The Revival Menopause Home Test looks and works like those at-home pregnancy and ovulation tests: a few drops of urine on the test stick gives the results.
A small North Carolina company, Physicians Laboratories, began selling the home test this week - but only via telephone or the Internet, not in drugstores. The direct-marketing company also sells soy dietary supplements as a menopause remedy.
The Food and Drug Administration actually approved sale of the menopause home test last January. But it took months for the Canadian inventor, Genua Inc., to license Physicians Laboratories to market the test, said company medical director Dr. Aaron Tabor.

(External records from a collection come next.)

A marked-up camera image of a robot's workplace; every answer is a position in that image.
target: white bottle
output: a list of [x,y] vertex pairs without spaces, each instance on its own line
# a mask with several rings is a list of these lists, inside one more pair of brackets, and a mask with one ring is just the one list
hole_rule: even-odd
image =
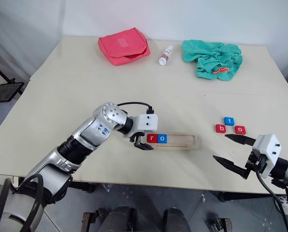
[[161,57],[159,58],[159,64],[160,65],[166,65],[168,58],[170,57],[172,52],[173,52],[173,46],[170,45],[163,51]]

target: red bag
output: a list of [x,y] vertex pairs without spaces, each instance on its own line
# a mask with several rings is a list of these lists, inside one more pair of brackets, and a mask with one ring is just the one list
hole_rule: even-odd
[[114,65],[130,63],[150,54],[146,38],[136,28],[101,37],[98,45]]

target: white table
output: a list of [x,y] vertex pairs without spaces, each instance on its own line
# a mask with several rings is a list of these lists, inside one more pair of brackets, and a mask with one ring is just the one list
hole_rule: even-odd
[[[221,156],[244,167],[251,151],[215,132],[224,116],[244,125],[247,136],[275,133],[283,147],[281,156],[288,159],[288,84],[266,47],[240,46],[243,64],[231,81],[223,82],[197,78],[195,63],[181,58],[181,42],[149,41],[151,55],[113,66],[97,40],[64,37],[32,76],[0,127],[0,174],[25,176],[99,105],[142,101],[155,108],[159,131],[197,134],[201,148],[141,151],[114,132],[85,160],[74,180],[266,192],[254,173],[244,180],[213,159]],[[170,44],[174,53],[168,64],[158,65]],[[124,109],[129,115],[145,112],[142,106]]]

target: teal towel
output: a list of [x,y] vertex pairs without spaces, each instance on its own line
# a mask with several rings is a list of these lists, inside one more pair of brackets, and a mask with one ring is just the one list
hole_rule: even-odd
[[185,40],[182,50],[184,61],[198,62],[197,76],[211,80],[216,78],[222,81],[231,80],[243,62],[241,50],[233,44]]

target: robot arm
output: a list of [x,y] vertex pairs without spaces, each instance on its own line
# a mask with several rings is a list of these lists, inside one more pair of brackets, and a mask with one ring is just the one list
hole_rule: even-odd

The average age of menopause is about 50, but some women undergo it far younger. It can be difficult for women to tell if they're really entering menopause. Some suffer symptoms such as hot flashes years before their menstrual periods finally end.
Uncertainty about symptoms or missed periods often send women to the doctor for FDA-approved blood tests to tell if menopause really has hit or not.

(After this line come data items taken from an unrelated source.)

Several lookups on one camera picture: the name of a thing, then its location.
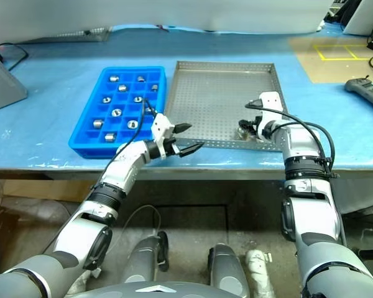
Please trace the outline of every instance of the concrete floor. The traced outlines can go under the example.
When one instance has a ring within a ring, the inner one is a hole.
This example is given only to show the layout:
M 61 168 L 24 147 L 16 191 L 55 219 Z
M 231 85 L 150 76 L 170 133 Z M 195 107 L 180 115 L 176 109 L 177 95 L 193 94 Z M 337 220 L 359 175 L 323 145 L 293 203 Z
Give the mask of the concrete floor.
M 299 297 L 301 286 L 293 243 L 280 234 L 280 181 L 139 181 L 121 207 L 114 228 L 118 237 L 123 223 L 140 205 L 152 204 L 162 215 L 161 229 L 168 233 L 170 269 L 159 272 L 157 280 L 208 282 L 207 255 L 217 242 L 230 245 L 244 262 L 247 250 L 271 252 L 267 265 L 278 297 Z M 36 253 L 48 243 L 73 212 L 76 203 L 8 198 L 4 206 L 21 214 L 14 237 L 5 254 L 5 270 Z M 152 233 L 154 214 L 140 211 L 131 220 L 121 241 L 106 256 L 98 279 L 88 281 L 88 289 L 119 281 L 127 256 L 134 245 Z M 352 245 L 373 244 L 373 231 L 362 235 L 362 224 L 352 220 L 346 227 Z

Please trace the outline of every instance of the table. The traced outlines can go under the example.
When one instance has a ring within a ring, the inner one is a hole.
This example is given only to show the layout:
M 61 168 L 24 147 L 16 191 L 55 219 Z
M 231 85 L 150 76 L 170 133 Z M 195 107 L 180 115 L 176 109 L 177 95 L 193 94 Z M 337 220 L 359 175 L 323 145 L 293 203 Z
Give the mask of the table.
M 327 25 L 318 36 L 340 36 Z M 123 29 L 103 43 L 28 44 L 13 70 L 29 97 L 0 110 L 0 172 L 95 176 L 107 160 L 87 160 L 68 139 L 107 66 L 162 65 L 170 90 L 177 60 L 275 63 L 291 114 L 326 127 L 334 138 L 334 169 L 373 173 L 373 107 L 342 84 L 313 84 L 293 53 L 290 35 L 244 35 L 173 29 Z M 154 161 L 142 179 L 282 179 L 279 152 L 202 148 L 185 158 Z

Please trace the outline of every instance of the stainless steel tray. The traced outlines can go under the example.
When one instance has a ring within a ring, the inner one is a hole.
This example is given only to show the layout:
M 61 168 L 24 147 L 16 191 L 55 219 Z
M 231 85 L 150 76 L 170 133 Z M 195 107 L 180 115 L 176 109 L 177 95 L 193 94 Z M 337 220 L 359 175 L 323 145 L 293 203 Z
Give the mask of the stainless steel tray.
M 177 144 L 205 141 L 206 147 L 280 151 L 237 133 L 239 120 L 261 115 L 244 105 L 264 91 L 277 91 L 287 111 L 273 63 L 178 61 L 165 114 L 172 123 L 193 126 L 177 136 Z

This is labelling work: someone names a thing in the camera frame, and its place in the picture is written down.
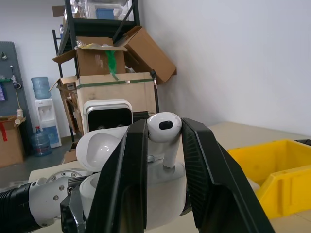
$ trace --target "black shelving unit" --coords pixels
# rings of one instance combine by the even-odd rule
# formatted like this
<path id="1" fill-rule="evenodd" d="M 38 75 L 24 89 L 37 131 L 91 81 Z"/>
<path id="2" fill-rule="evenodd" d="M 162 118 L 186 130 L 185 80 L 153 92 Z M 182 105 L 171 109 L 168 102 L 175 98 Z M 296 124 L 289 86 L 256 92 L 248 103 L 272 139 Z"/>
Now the black shelving unit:
<path id="1" fill-rule="evenodd" d="M 107 19 L 87 19 L 87 18 L 73 18 L 70 0 L 65 0 L 65 9 L 67 12 L 67 20 L 64 25 L 64 33 L 62 38 L 56 37 L 55 30 L 52 30 L 55 51 L 57 56 L 74 49 L 77 45 L 77 36 L 90 37 L 110 37 L 113 42 L 119 40 L 124 33 L 128 32 L 135 26 L 140 25 L 138 1 L 133 0 L 132 6 L 129 9 L 124 20 L 107 20 Z M 126 21 L 133 11 L 134 21 Z M 79 78 L 77 61 L 75 59 L 76 74 Z M 63 77 L 61 65 L 58 65 L 60 77 Z M 74 142 L 73 131 L 70 127 L 71 140 Z"/>

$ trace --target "green plastic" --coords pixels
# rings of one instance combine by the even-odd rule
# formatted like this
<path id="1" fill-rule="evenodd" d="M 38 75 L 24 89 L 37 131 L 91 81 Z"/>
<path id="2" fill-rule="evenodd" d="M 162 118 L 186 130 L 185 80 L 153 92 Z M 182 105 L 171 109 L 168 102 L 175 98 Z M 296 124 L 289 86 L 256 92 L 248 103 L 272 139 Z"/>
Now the green plastic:
<path id="1" fill-rule="evenodd" d="M 9 82 L 11 79 L 0 79 L 0 82 Z"/>
<path id="2" fill-rule="evenodd" d="M 117 63 L 116 59 L 114 56 L 115 51 L 105 51 L 107 58 L 108 58 L 108 68 L 110 74 L 112 74 L 112 77 L 115 78 L 115 80 L 119 80 L 118 77 L 116 76 L 116 70 L 117 70 Z"/>

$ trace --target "metal shelf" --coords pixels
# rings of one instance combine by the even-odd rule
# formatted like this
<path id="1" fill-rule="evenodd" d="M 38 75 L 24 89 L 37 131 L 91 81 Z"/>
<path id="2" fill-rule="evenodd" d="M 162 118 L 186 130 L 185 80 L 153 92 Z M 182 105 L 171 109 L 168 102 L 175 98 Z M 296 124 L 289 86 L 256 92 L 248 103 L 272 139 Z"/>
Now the metal shelf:
<path id="1" fill-rule="evenodd" d="M 73 18 L 73 26 L 76 36 L 94 36 L 94 37 L 113 37 L 121 25 L 121 20 L 107 20 L 107 19 L 86 19 Z M 125 21 L 121 28 L 117 39 L 120 39 L 124 33 L 136 26 L 135 22 Z M 65 24 L 63 38 L 59 45 L 57 55 L 72 50 L 70 31 L 68 24 Z"/>

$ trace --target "red strap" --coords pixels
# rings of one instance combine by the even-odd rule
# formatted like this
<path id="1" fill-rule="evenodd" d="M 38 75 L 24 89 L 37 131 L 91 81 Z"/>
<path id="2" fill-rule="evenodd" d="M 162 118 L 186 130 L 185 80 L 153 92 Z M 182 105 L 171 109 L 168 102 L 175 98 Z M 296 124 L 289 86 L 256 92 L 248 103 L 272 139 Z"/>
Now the red strap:
<path id="1" fill-rule="evenodd" d="M 8 138 L 6 137 L 6 131 L 5 131 L 3 123 L 0 123 L 0 131 L 2 133 L 3 141 L 6 142 Z"/>

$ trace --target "green tape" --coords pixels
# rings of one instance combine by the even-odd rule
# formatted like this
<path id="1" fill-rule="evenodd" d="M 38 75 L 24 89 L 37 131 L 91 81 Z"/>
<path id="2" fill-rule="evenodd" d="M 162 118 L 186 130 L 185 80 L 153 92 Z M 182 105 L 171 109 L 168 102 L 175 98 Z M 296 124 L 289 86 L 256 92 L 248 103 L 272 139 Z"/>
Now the green tape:
<path id="1" fill-rule="evenodd" d="M 79 84 L 77 89 L 83 87 L 95 87 L 95 86 L 111 86 L 119 84 L 131 84 L 131 83 L 144 83 L 144 82 L 153 82 L 153 79 L 135 79 L 130 81 L 115 81 L 115 82 L 105 82 L 105 83 L 89 83 L 89 84 Z"/>

The new home test measures a follicle-stimulating hormone, or FSH, in women's urine. The amount of FSH in a woman's body fluctuates during her menstrual cycle. As she ages, her ovaries become less responsive to the hormone and gradually secrete less and less estrogen, which in turn affects overall FSH levels. Measuring FSH levels can indicate if menopause has hit or not.
To win FDA approval, the home test had to be as reliable as laboratory tests of menopause. But FDA physicians were not available Tuesday to say when a woman should seek a physician's advice about symptoms instead of relying on a home test.